Northern Ireland news

No quality assessment carried out controversial St Patrick's Day parade

Stephen Fields and members of the West Armagh Consortium, pictured outside Armagh Cathedral, are calling for a decision to hold this year's St Patrick's Day parade in the city on March 16 to be reversed. Picture by Mal McCann.
Connla Young

A council which moved the date of the St Patrick's Day parade in Ireland's ecclesiastical capital from a Sunday because of unionist concerns did not carry out an equality impact assessment.

Some nationalists have raised concerns after it emerged the unionist-dominated Armagh, Banbridge and Craigavon Borough Council is planning to hold the parade through Armagh on Saturday March 16 - a day before the national saint's feast day.

The city is home to Catholic and Church of Ireland cathedrals both named after St Patrick.

It has now emerged that the council did not equality screen the decision before it was taken before Christmas.

A spokeswoman said: “The council is not aware of any equality implications and as such an equality impact assessment was not required."

The Equality Commission's website states: “If a policy shows a possible ‘adverse impact' on any group, the public authority must consider how this might be reduced.

“This would include how an alternative policy might lessen this effect and serve to promote equality of opportunity and good relations."

A community umbrella group has written to the council's chief executive Roger Wilson asking for the decision to be reversed.

Stephen Fields of the West Armagh Consortium, which represents 11 community groups, said the patron saint's day is celebrated across the globe on March 17.
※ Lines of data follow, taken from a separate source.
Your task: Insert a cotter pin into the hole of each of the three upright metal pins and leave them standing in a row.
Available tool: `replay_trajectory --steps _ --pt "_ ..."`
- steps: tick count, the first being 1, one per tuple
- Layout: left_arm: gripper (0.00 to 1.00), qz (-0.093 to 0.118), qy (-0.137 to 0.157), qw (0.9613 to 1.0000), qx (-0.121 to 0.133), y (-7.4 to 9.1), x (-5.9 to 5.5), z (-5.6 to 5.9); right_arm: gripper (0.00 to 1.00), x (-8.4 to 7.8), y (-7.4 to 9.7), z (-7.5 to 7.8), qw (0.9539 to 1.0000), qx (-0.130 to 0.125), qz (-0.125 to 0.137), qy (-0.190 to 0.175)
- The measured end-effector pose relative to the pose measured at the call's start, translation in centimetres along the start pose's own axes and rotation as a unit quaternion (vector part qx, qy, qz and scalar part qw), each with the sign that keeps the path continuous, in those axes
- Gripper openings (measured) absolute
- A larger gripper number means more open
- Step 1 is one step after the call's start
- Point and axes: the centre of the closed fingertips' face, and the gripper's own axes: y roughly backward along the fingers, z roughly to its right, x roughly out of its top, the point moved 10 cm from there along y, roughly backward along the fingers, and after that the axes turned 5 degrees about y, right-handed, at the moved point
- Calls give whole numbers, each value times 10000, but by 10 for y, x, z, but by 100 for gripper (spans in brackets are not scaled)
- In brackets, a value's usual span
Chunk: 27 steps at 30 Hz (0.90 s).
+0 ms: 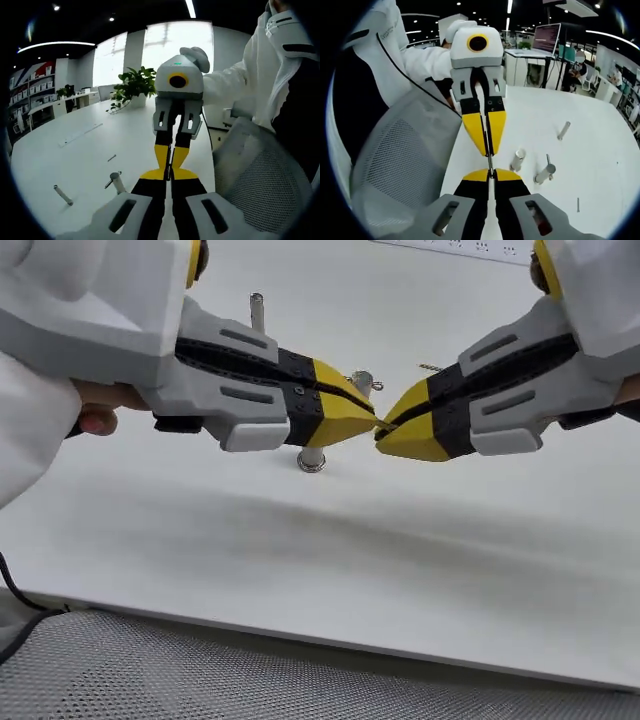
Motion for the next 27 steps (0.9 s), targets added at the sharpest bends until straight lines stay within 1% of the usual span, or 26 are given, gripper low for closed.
replay_trajectory --steps 2,3,6,9,12,15,17,19,22,25,27 --pt "0 -156 -38 9999 -48 -1 -2 0 0 -1 -1 -1 10000 52 -5 -57" --pt "0 -253 -125 9996 -82 -2 -4 0 0 -2 0 -2 9999 79 -12 -70" --pt "0 -383 -218 9989 -156 -4 -4 1 0 -3 -1 -5 9998 166 -70 -24" --pt "0 -476 -291 9983 -197 -6 -5 2 0 -4 -2 -6 9997 193 -121 4" --pt "0 -516 -341 9979 -206 -6 -6 2 0 -3 -2 -6 9997 183 -144 -10" --pt "0 -528 -311 9979 -188 -7 -6 2 0 -4 -1 -7 9997 167 -153 -46" --pt "0 -528 -337 9979 -168 -6 -6 1 0 -4 -1 -6 9997 151 -175 -117" --pt "0 -520 -424 9976 -141 -5 -6 0 0 -5 -1 -6 9997 118 -188 -106" --pt "0 -566 -448 9973 -106 -4 -7 -3 0 -5 -3 -3 9997 68 -220 -90" --pt "0 -636 -446 9970 -16 -2 -9 -8 0 -7 -5 0 9995 -9 -281 -142" --pt "1 -621 -338 9974 107 1 -9 -11 0 -8 -6 0 9993 -85 -319 -195"
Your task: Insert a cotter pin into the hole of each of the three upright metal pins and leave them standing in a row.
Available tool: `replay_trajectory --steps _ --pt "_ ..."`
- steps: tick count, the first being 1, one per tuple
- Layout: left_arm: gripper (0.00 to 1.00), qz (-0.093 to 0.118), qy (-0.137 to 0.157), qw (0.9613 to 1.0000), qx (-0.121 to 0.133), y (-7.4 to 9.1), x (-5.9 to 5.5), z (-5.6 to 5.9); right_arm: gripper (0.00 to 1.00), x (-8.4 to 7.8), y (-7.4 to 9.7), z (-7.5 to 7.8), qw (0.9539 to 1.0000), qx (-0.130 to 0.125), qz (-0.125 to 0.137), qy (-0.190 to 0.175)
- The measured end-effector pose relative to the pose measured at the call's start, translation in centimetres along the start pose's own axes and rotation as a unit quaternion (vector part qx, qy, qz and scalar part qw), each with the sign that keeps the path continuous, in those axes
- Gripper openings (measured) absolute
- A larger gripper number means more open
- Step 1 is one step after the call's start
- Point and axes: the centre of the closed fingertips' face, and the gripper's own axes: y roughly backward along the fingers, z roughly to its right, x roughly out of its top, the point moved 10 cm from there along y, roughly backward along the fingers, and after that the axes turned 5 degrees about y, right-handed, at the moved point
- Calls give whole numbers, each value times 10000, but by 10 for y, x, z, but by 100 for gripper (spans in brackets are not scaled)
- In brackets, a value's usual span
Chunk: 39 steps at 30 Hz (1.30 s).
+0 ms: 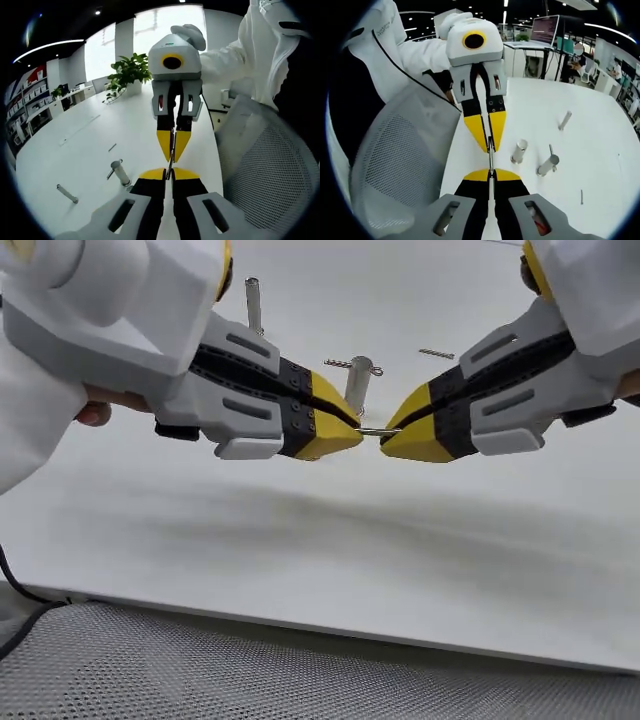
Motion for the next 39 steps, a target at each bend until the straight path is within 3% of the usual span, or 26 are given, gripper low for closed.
replay_trajectory --steps 2,3,6,11,16,28,33,39 --pt "2 -13 -17 9999 145 2 0 -2 0 -2 0 3 9999 -116 -46 -115" --pt "4 -18 9 9997 238 1 -7 -8 0 -4 1 5 9997 -180 -67 -176" --pt "13 11 42 9990 452 5 -7 -15 0 -8 0 11 9991 -323 -129 -247" --pt "21 -19 98 9978 655 5 -14 -28 0 -10 -4 16 9981 -474 -212 -342" --pt "23 -175 91 9976 663 1 -18 -34 0 -13 -9 20 9975 -554 -299 -323" --pt "20 -473 49 9980 422 -7 -28 -49 0 -19 -23 32 9970 -554 -479 -262" --pt "17 -509 57 9981 353 -10 -32 -51 0 -24 -27 45 9971 -520 -494 -253" --pt "10 -532 51 9981 308 -11 -32 -50 0 -24 -29 47 9973 -505 -487 -219"
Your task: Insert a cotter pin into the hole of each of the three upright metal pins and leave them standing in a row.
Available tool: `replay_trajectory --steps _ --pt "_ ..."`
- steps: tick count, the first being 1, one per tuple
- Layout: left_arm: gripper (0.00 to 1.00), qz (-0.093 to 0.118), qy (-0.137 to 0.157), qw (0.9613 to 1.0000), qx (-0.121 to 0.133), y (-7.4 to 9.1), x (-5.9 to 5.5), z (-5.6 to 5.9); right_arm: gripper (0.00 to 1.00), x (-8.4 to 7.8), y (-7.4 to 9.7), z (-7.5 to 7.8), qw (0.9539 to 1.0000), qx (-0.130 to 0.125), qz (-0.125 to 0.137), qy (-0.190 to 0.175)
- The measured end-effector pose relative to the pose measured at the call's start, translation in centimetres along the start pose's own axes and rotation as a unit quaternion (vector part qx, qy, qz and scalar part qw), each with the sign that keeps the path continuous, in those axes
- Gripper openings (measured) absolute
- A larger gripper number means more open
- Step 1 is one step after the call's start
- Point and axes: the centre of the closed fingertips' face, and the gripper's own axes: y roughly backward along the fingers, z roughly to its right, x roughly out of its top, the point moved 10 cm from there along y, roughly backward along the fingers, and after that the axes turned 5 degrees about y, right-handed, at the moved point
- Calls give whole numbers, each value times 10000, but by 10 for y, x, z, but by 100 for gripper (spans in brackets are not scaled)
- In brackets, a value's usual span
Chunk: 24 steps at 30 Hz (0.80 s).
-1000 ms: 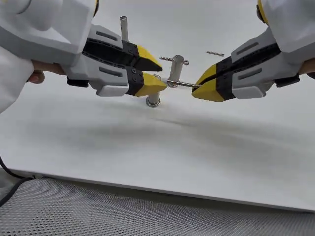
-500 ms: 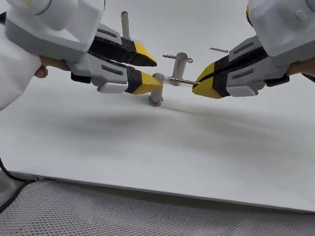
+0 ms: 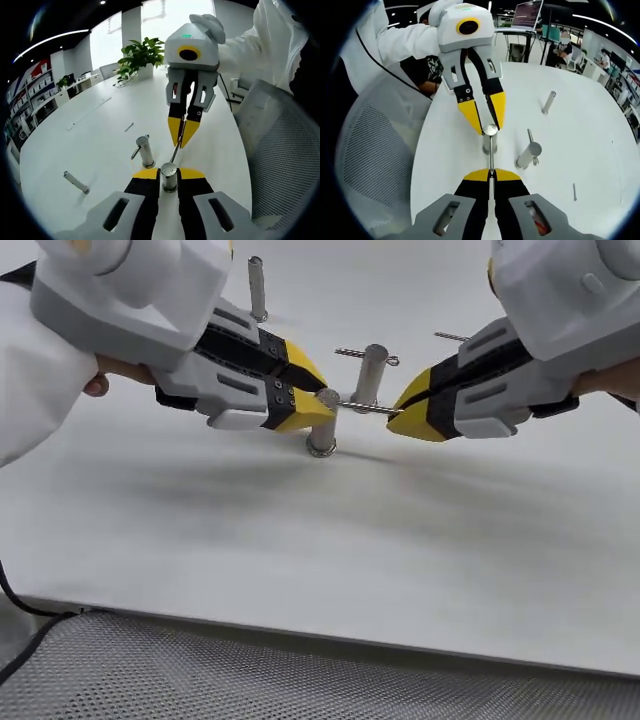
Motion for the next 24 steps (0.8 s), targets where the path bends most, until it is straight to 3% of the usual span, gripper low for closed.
replay_trajectory --steps 24 --pt "10 31 29 10000 -86 0 1 2 0 18 -14 -4 9995 124 233 183"
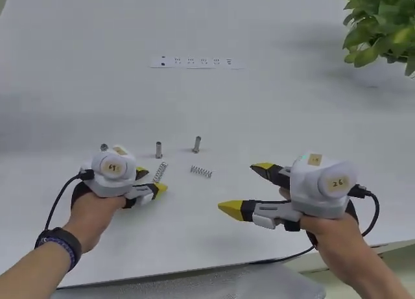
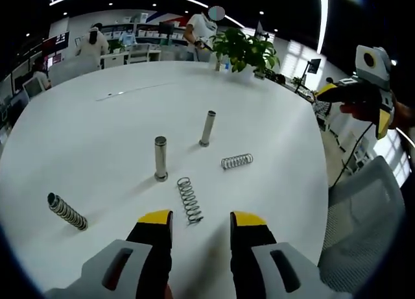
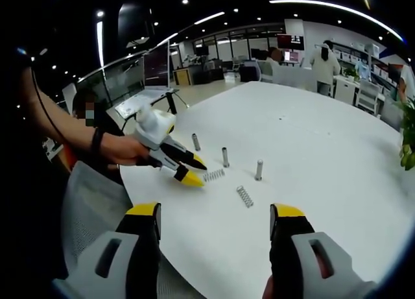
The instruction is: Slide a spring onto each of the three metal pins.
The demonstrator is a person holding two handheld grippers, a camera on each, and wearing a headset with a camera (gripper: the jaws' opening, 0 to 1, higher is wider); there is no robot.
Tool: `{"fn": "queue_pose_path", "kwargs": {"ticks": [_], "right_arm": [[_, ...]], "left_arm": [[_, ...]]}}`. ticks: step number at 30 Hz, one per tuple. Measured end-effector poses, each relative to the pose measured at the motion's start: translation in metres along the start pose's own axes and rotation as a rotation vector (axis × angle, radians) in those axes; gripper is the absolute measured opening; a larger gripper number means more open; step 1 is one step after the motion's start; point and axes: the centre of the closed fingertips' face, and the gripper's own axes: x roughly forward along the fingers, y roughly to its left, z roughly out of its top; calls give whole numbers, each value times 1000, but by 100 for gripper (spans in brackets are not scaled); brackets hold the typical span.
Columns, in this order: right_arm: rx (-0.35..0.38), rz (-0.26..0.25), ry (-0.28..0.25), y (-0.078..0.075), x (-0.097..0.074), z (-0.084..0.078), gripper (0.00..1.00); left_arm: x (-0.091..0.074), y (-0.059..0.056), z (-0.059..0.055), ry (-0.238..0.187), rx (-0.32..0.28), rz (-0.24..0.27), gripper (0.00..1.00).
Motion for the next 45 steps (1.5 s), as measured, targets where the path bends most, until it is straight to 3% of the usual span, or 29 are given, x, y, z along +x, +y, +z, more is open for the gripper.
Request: {"fn": "queue_pose_path", "kwargs": {"ticks": [8,14,19,24,39,45], "right_arm": [[13,-10,1,-3,-4,-3,67],[22,-13,3,-6,-4,-3,66],[17,-5,2,-5,0,0,65],[13,11,-1,-1,4,3,66],[17,49,4,8,8,0,66],[14,61,7,11,9,0,66]], "left_arm": [[11,3,-1,2,-17,18,17],[14,17,-1,4,29,79,3],[10,18,-4,24,-1,68,3],[-1,17,-8,37,16,70,3],[-46,7,-7,-18,57,46,3],[-64,5,-1,-39,83,42,3]]}}
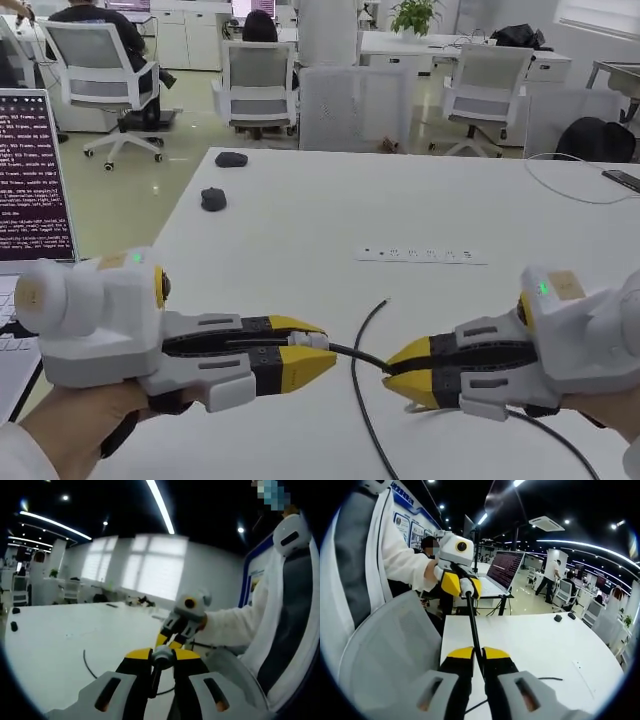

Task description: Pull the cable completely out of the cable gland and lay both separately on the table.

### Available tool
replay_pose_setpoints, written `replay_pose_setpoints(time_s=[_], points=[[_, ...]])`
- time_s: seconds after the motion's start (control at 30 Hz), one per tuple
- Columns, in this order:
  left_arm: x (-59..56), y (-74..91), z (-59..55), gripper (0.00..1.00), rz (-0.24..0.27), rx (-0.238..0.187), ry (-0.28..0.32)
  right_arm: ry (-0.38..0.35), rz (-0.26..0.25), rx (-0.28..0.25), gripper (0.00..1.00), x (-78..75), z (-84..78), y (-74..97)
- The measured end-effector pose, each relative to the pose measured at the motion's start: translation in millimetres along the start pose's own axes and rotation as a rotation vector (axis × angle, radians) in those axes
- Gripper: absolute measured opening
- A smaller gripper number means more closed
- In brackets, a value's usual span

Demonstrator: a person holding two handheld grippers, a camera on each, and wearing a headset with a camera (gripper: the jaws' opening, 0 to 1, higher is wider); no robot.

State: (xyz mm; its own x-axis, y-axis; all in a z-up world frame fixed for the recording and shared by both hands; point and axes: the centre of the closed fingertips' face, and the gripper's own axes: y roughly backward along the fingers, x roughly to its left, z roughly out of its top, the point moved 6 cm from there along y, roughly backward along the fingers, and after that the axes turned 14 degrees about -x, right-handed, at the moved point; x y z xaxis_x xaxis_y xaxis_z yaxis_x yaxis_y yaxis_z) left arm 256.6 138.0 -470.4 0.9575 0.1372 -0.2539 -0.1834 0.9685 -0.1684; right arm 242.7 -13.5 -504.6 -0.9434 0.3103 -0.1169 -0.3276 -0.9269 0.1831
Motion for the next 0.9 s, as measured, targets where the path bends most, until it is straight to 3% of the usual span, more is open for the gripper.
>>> replay_pose_setpoints(time_s=[0.33, 0.4, 0.57, 0.73, 0.9], points=[[-3.3, -1.7, -1.4, 0.16, -0.004, 0.024, -0.014, -0.019, 0.005, 0.013, 0.05, 2.0, -5.2, -3.0], [-3.3, -1.5, -1.5, 0.16, -0.005, 0.029, -0.016, -0.015, 0.002, 0.011, 0.1, 1.0, -4.6, -4.6], [-4.6, -2.3, -1.6, 0.16, -0.008, 0.032, -0.008, 0.0, 0.005, -0.017, 0.18, 1.6, 5.2, -14.6], [-5.6, -3.2, -1.8, 0.16, -0.008, 0.033, -0.012, 0.017, 0.027, -0.062, 0.18, 5.9, 18.7, -23.4], [-5.1, -2.6, -1.0, 0.16, -0.004, 0.029, -0.013, 0.029, 0.044, -0.073, 0.14, 7.2, 24.9, -27.3]])
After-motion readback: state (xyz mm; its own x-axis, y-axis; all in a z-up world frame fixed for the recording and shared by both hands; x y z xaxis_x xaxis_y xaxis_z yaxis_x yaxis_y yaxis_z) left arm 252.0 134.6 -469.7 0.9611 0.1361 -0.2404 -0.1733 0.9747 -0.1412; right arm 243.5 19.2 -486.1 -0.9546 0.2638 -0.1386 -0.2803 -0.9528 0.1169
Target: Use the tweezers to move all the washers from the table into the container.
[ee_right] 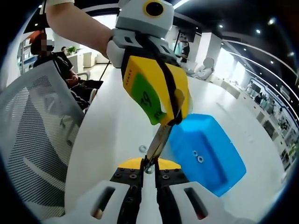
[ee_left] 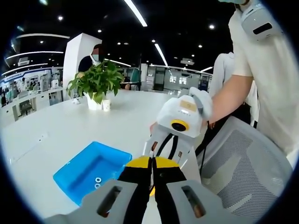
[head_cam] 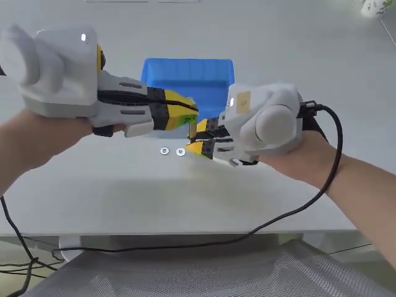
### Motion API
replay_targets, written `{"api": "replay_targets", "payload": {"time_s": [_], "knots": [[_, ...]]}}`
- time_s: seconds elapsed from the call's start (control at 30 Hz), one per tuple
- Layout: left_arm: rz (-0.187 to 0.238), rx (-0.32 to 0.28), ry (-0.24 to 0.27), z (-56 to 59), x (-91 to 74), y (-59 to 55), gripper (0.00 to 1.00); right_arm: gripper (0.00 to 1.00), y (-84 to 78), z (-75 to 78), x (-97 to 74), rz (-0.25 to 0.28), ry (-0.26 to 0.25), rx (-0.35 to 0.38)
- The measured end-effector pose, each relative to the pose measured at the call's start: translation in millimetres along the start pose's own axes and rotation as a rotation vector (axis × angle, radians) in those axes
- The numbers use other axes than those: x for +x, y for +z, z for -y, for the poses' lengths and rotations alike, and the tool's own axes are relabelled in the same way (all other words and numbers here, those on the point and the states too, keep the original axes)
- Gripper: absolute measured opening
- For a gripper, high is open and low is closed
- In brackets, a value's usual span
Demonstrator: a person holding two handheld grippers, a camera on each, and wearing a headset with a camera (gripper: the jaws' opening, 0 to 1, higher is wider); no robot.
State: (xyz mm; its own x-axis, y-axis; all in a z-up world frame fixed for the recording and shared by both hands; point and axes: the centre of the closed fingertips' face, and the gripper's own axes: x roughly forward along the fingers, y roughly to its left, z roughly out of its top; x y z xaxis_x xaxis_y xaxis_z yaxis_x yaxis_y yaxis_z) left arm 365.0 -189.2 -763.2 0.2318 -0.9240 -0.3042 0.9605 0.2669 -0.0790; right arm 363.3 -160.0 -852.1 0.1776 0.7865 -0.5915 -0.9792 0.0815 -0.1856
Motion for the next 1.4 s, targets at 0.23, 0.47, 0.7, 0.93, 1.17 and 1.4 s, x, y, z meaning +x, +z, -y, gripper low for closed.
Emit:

“We are dismayed that here in Armagh, a city where two cathedrals bear his name and the ecclesiastical capital of Ireland, the council has decided to ignore that reality,” he said.

Mr Fields said community groups have posed several questions to the council chief, claiming some only learned about the date change when they were contacted by officials to take part in a float competition linked to the parade.

“This has added to local people's anger insofar as it displays an apparent disregard by the council for the views of the community in Armagh,” he said.

Mr Fields claimed the council has misread the mood of residents.

“For the council to think that such a move would not be contentious is absurd,” he said.